Tüm bunlar olmazdan önce de Güneş doğmuştu Doğu´nun semalarında. İslam Devrimi gelip çatmış, çevirmenlere çevirdikleri kitapların ağırlığınca altın ödenmiş, İskenderiyeli Plotinus, Konstantinopolisli Proclus İslam Felsefesi´nin zeminini hazırlamış ve eserleri Araplaşmıştı. Süryani papazları Yunanca´dan Arapça´ya, Aramice´den Arapça´ya ve Yunanca´ya köprü olmuş Metafizik´i dünyalılaştırmış, Philosophia´yı Felsefe, bilgelik aşığını feylesof, Platon´u Eflatun, Aristoteles´i Aristotalis yapmıştı. Kardeşlik kuvveden fiile geçmiş, İbn-i Sina, El Farabi gibi devler yetişmişti. Kardeşlik o denli büyümüştü ki Tunus´ta Marx´ın babası İbn-i Haldun doğmuş tarihin yasalarını yazmıştı.
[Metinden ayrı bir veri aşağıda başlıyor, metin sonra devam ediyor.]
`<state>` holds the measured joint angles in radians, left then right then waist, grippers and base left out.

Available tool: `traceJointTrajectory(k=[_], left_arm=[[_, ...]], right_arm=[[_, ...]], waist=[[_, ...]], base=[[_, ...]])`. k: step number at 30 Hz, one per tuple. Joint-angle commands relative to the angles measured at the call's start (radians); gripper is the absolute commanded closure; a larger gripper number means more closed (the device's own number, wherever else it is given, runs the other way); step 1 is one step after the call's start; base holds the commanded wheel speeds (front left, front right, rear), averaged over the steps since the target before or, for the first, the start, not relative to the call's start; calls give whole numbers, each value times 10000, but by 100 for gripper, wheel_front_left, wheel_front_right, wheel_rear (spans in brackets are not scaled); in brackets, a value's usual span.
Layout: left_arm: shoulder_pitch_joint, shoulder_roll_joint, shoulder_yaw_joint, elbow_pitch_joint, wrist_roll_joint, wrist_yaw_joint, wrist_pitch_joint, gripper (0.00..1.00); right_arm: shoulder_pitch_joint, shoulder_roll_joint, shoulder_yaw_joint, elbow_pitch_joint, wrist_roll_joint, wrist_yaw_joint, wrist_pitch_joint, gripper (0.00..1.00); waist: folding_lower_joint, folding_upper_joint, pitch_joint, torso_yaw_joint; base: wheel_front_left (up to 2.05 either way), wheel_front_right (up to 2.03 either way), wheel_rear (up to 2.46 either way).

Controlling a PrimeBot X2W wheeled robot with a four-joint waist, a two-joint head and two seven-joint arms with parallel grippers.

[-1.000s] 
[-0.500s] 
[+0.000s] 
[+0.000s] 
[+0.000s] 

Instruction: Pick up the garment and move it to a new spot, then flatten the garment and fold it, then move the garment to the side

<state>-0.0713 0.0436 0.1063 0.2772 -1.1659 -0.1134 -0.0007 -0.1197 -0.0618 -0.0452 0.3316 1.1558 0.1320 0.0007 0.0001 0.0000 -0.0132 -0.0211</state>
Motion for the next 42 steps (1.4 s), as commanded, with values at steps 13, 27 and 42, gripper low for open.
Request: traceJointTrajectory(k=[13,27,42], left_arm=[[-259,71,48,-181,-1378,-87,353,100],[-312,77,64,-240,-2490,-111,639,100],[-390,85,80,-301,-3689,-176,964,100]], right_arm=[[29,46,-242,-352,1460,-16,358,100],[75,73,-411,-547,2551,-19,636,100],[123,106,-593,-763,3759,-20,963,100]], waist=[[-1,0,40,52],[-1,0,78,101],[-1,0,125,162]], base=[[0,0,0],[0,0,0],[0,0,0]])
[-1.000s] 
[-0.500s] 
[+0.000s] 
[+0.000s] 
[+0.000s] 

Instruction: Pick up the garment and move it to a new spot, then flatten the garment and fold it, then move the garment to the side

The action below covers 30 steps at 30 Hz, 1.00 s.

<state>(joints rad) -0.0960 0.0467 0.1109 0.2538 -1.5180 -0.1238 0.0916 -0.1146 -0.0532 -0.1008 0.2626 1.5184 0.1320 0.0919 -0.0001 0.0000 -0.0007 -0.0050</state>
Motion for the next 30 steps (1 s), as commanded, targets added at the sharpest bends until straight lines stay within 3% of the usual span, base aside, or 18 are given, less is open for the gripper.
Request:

Ne var ki İslam´ın ışıdığı Doğu´yu çok sonraları yine İslam adına karartanlar peydah oldu. İbn-i Haldun´un Mukaddime´sini çeviren Turan Dursun, Sofokles´in Antigone´sinin çevirmeni Sabahattin Ali katledilmiş, Salman Rüşdi´nin Şeytan Ayetleri kitabının çevirmeni Aziz Nesin yakılmaya çalışılmıştı. Sadece İslam dünyasında mı? Hayır. Aristoteles´in düşünsel mirasını alan Bruno İtalya´da, Hristiyanlığın merkezinde yakılmıştı. Geçmişle bağını kesmek isteyen ve geleceği halklara çok gören zalimler, duvarların ayırdığı ya da çağların birbirinden kopardığı halkları birleştiren hemen herkesi ya mahkum edip zindanlara tıkmış ya da katletmişlerdir.
İhanetin Bedeli
Roma topraklarında bir söz vardır: Traduttori Traditore. Çevirmeni hain ilan eden bu sözün anlamı hep çevirmenin çevirdiği metnin özgün haline uygunsuzluğu üzerine kurulmuştur. Evet, çevirmen bir ölçüde haindir. Bir kültürün eserini o kültürün dışına taşırken kendi yorumunu, ulaştırmak istediği dilin kalıplarına mahkum eder. Anlamı halklara ulaştırmanın bir bedeli budur. Anlam değişmiştir, o kültürün sınırlarını aşmış ve dönüşmüştür. Bir başka ihanet daha vardır. Egemenlerin sathında çevirmen duvarları aştığı için de haindir. Oysa bu ihanet insanlığa katılma eylemidir. O hainler olmasa patria sözcüğü Vatan´a dönüşmeyecek, vive la revolution nidaları 1908 Hürriyet Devrimi´nde kartpostallara işlenmeyecek, Newton´un fiziği ortaokul sıralarında okunmayacak, kimya, algoritma, cebir Avrupa´ya geçmeyecek Gauss doğmayacak, Einstein göreliliği keşfetmeyecek, Lenin Nisan Tezlerini yazamayacak, Atatürk Söylevini yazamayacak, Marx işçilere «anlatılan senin hikayendir” (De Te Fabula Narratur) diyemeyecek, İslam «Selam” diyemeyecek, yağla ovulmuş kişi (Christos) çarmıha gerilip göğe yükselmeyecek, Latin Amerika´da devrimci papazlar vaaz veremeyecek, Abidin Dino´ya mutluluğun resmini soran olmayacak, Türkler Anadolu´ya inemeyecek, Yunanistan Faşizme karşı direnemeyecekti.
O halde kutlu olsun çevirmenlerin buluşturduğu insanlığın bayramı. Şimdiden «hoşgeldin” diyelim insanlığın büyük özlemi, kardeşliğin dünyasına, emeğin emekle tartılmadığı, güzelliğin metaya dönüşmediği o büyük dünyaya!